Felli y los demás guardaron silencio.

—Quiero que vean esto. Los resultados no serán inmediatos. Pero podemos intentarlo una y otra vez. Espero que luchemos juntos.

Nina le dijo cómo se sentían cuando actuaba de forma imprudente. Lo que hacía los preocupaba. Si lo ayudaban, sus probabilidades de morir se reducirían, ¿no?

—Acabas de decir algo muy serio —rompió el silencio Sharnid.

—Lo siento.

—...Pero no me parece mal que dependas de nosotros.

—A mí tampoco, si puedo ser tu fuerza.

—Por supuesto —Layfon asintió a la respuesta de Naruki.

—Shena, este es el pelotón 17.

—¿Eh?

—No está mal, ¿verdad?

—Humph.

Layfon no podía saber qué expresión tenía Dalshena, pero podía discernir que Sharnid intentaba reprimir la risa.

La actitud de Sharnid se volvió relajada.

—Nina definitivamente aceptará otro campamento si se lo decimos así. De esta manera, podremos terminar lo que no logramos en el último campamento.

—¿Eh?

—Idiota. ¿Aún no lo entiendes? El baño. El baño. Son chicas desnudas jugando en el agua y pasando algo inesperado... ¡y nosotros viéndolo!

—¡¿Qué...?!

La voz de Naruki. Layfon sintió como si el nivel de psicoquinesis de Felli hubiera bajado.

—...Creo que deberías empezar tu vida de nuevo. Desde antes del cero.

—...Sabía que eras un idiota, pero no sabía que lo eras a este nivel.

Layfon oyó el sonido de un Dite siendo restaurado al otro lado del copo.

—No, oye, oye, oye. Espera. Estaba bromeando. Bromeando. Además, Layfon también estaba involucrado.

—No me metas en eso.

Un rápido momento de intensa intención asesina. Layfon fingió no percibirlo. En realidad, no recordaba haber participado en tal plan.

—Oye, oye, no seas tan frío. ¿No nos transmitimos nuestra determinación con una mirada la primera noche del campamento?

—No. Eso no pasó —dijo él.

—Eres tan frío —suspiró Sharnid.

—¡No involucres a otros en tus tonterías! —gritó Dalshena. Sharnid gimió.

Layfon fingió no oírla y devolvió al Dite a su forma sin restaurar. Las peleas de la Banda Mercenaria habían terminado. Haia y sus miembros se prepararon para regresar a Zuellni. Layfon se dirigió a su motocicleta.
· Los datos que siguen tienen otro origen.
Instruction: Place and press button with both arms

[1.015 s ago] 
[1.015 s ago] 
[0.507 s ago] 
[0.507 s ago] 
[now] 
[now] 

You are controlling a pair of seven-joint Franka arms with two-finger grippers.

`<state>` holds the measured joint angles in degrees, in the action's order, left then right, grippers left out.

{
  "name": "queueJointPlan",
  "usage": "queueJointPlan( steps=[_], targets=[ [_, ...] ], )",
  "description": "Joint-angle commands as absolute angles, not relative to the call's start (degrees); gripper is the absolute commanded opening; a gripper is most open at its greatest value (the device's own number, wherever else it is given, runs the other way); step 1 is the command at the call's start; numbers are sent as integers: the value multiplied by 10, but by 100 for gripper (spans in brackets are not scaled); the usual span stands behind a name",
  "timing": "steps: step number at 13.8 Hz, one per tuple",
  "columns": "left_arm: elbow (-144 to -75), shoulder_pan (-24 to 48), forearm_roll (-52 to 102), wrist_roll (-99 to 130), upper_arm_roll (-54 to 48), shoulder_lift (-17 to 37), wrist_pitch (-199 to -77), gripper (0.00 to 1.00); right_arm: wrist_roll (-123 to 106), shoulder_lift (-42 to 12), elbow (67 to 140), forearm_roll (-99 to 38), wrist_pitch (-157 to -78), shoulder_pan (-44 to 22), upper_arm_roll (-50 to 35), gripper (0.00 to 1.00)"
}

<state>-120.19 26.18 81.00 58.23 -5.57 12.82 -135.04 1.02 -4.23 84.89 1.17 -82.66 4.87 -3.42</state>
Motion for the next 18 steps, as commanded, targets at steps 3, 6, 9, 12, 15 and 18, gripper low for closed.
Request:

(¿Qué opinaría la capitana? —pensó de repente—. Tuvo la sensación de que lo abandonaban cuando Nina dijo que no pensaba renunciar al combate. Era como si no lo necesitaran en el pelotón 17. Pero sabía que Nina no pensaba así. Esa era la confianza que tenía en ella. Solo se sentía solo.

Él era quien quería que se hicieran fuertes, por lo que se avergonzaba de sentirse solo. Por eso quería que Nina y el resto del equipo vieran esta batalla. Ayudarlos a hacerse fuertes. Debían ver la batalla con sus propios ojos.
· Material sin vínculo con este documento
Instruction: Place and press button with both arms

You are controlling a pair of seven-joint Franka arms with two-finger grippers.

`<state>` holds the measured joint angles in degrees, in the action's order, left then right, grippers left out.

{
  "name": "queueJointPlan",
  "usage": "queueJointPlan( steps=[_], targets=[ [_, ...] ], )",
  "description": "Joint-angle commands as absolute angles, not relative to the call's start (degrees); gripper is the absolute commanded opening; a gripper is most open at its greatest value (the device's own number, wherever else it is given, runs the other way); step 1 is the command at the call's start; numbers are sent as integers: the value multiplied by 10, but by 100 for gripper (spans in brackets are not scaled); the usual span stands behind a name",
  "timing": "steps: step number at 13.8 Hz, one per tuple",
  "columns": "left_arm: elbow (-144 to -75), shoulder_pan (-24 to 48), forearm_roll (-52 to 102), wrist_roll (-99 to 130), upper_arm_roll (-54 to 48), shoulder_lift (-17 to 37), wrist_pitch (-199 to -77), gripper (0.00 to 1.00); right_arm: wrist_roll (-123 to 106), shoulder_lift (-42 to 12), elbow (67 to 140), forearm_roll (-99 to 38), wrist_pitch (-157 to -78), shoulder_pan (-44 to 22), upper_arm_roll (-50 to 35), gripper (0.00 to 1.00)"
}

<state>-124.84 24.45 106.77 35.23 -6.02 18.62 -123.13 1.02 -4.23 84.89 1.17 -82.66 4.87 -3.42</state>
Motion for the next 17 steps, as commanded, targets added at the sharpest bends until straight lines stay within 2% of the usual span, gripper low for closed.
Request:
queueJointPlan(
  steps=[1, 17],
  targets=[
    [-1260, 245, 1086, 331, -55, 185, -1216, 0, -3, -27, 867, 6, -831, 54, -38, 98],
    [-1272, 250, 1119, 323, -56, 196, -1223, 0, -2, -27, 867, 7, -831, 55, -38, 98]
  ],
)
(No, probablemente no). Layfon negó con la cabeza, rechazando la posibilidad de que él quisiera destacar. (Solo quiero encajar).

Así que les dejó ver su lucha, la lucha que mostraba cómo luchaba Grendan y la batalla de la Banda Mercenaria.

—En fin, volvamos.

De vuelta a Zuellni, donde Nina, Felli, Meishen y los demás esperaban.

Quería que lo vieran a él más claramente... Layfon se subió a su moto.